Saturday, September 17, 2005

From Me to the New York Times: Kiss My Ass.

Starting in two days, on September 19, access to "influential columnists" at the New York Times online edition will be limited to people dumb enough to pay $50 a year for a "Times Select" subscription. Oh, yes, there's a $10/year discount for early subscribers. Big deal. Whoop dee doo.

People can argue that the New York Times is a for-profit endeavor and that they therefore have every right to charge money for their content.

But that is not the point. The point is that they are now charging money for something that, up until now, has been free, even though they have no financial need to do so. This is known as "greed." I quote the definition of greed:
"An excessive desire to acquire or possess more than what one needs or deserves, especially with respect to material wealth."
An alternate definition is,
"excessive desire to acquire or possess more (especially more material wealth) than one needs or deserves 2: reprehensible acquisitiveness; insatiable desire for wealth (personified as one of the deadly sins)."
This makes it pretty clear, doesn't it? Greed has long been recognized as a social ill. Yet, in modern American society, this fundamental moral fact has been deliberately pushed under the rug, in the name of "growth" and the free market--indeed, even in the name of "freedom" itself, as if having a small number of people hoarding ridiculous amounts of wealth for their own personal use somehow miraculously enhances "freedom" for everyone. Charging every penny the market will bear is not just perfectly acceptable behavior in modern capitalist America--it's the basis for our entire corporate economic system.
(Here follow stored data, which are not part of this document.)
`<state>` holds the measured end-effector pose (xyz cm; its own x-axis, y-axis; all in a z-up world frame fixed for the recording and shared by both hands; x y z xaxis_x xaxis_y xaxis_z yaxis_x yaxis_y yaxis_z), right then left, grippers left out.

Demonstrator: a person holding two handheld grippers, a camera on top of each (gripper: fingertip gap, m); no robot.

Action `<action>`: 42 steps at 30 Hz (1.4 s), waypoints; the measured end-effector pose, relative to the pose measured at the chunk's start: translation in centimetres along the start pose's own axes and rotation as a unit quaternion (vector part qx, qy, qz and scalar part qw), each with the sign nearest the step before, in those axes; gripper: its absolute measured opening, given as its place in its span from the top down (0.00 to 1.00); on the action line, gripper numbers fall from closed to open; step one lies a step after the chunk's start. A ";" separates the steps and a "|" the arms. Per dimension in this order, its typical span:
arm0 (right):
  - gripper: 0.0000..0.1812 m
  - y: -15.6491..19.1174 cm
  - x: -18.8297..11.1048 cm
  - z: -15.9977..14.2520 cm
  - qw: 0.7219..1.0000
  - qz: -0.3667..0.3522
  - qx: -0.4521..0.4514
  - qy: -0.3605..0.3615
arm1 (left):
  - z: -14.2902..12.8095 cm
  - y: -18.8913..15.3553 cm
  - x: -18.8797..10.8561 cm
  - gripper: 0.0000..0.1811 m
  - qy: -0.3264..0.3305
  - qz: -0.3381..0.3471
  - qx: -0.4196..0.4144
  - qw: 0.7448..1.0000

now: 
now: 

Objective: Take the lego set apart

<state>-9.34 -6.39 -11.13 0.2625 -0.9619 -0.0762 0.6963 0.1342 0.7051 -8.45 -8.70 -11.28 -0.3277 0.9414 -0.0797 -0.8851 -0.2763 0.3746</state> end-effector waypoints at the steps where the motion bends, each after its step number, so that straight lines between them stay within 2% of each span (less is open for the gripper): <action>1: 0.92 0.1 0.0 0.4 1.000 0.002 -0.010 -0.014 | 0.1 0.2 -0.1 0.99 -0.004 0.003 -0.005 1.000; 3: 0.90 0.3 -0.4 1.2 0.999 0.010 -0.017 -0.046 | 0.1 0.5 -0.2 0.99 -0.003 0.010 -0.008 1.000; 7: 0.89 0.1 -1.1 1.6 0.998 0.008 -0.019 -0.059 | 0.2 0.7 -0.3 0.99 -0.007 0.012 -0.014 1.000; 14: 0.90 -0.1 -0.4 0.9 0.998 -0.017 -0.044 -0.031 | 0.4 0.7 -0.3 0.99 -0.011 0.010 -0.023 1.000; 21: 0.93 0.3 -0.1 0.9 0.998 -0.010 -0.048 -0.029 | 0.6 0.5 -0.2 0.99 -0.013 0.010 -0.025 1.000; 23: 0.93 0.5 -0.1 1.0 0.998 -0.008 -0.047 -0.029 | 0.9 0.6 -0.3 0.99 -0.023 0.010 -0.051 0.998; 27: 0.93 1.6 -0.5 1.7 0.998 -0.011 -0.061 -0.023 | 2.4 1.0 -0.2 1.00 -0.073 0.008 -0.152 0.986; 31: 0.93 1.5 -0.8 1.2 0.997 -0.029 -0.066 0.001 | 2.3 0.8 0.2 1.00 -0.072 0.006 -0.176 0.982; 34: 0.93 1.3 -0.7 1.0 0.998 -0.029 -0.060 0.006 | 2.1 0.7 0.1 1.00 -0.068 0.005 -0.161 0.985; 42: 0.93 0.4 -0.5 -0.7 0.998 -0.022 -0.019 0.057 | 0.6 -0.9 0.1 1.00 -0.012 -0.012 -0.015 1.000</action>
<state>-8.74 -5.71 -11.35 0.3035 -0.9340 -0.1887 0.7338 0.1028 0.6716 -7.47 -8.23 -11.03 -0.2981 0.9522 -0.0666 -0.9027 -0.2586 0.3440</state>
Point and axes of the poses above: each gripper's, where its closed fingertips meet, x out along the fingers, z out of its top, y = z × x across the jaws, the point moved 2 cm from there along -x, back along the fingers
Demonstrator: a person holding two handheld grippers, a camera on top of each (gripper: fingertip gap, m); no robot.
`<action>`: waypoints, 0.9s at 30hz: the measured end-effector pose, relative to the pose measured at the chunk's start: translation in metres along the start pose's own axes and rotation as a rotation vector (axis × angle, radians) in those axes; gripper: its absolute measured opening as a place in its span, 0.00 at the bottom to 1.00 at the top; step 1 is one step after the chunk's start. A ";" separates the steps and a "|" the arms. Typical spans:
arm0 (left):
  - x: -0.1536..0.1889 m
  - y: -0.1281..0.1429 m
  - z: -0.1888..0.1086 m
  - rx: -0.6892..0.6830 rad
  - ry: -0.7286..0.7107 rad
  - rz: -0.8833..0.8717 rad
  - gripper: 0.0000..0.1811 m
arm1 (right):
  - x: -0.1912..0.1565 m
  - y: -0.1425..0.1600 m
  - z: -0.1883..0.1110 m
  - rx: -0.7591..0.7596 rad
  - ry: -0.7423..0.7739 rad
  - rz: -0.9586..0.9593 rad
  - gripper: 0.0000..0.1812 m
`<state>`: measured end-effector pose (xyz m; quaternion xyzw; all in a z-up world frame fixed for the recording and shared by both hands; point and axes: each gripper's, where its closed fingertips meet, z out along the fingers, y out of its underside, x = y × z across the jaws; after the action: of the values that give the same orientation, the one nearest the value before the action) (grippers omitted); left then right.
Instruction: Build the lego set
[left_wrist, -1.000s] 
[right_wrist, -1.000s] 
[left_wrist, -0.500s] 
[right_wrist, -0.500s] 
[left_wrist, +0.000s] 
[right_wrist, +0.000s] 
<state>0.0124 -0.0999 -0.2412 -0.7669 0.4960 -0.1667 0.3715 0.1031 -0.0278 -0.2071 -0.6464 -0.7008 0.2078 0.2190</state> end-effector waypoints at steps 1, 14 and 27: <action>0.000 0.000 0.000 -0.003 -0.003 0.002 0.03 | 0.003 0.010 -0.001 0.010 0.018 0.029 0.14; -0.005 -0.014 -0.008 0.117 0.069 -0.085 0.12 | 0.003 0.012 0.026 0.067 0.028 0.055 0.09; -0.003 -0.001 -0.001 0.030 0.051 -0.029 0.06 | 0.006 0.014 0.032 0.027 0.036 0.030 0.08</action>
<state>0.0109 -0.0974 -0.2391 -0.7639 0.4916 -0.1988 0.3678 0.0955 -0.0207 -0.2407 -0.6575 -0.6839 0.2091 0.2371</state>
It's no wonder this world is so completely fucked up.

In any case, getting back to the "Times Select"--their primary selling point, apparently, is the access subscribers will have to "influential columnists". I wonder if anyone at the Times stopped to consider precisely why these columnists are influential in the first place. Influence occurs when one person's opinion carries weight with a large number of people. Cut off access to those people, and the person's influence is reduced or eliminated. Their "influential columnists" will no longer be influential. How many people will be able to read Paul Krugman's column now, for example? And what effect will this have on his influence? At worst, we will no longer hear what he has to say at all. At best, we can expect to only hear him quoted by other people who do have access to his column. How am I to know that these quotes are being presented in good faith? I will no longer be able to read the entire column for myself. I will just have to trust the quoter that the essence of Krugman's words are being represented faithfully. And that is ridiculous. In neither case will Krugman be in a position to directly influence me anymore, nor anyone else who doesn't subscribe to this stupid pay service. Krugman's opinion, as well as that of all their other "influential columnists," will now be under the control of others. Perhaps that, and not greed, is the ultimate point? I doubt it--I honestly believe the primary motivation is pure greed. But I also doubt the people who made the decision are unaware of the chilling effect their decision will have in the competitive realm of ideas. I imagine they're a-okay with it, because, by taking control of the columnists' ideas, they are in turn increasing the influence of their own ideas.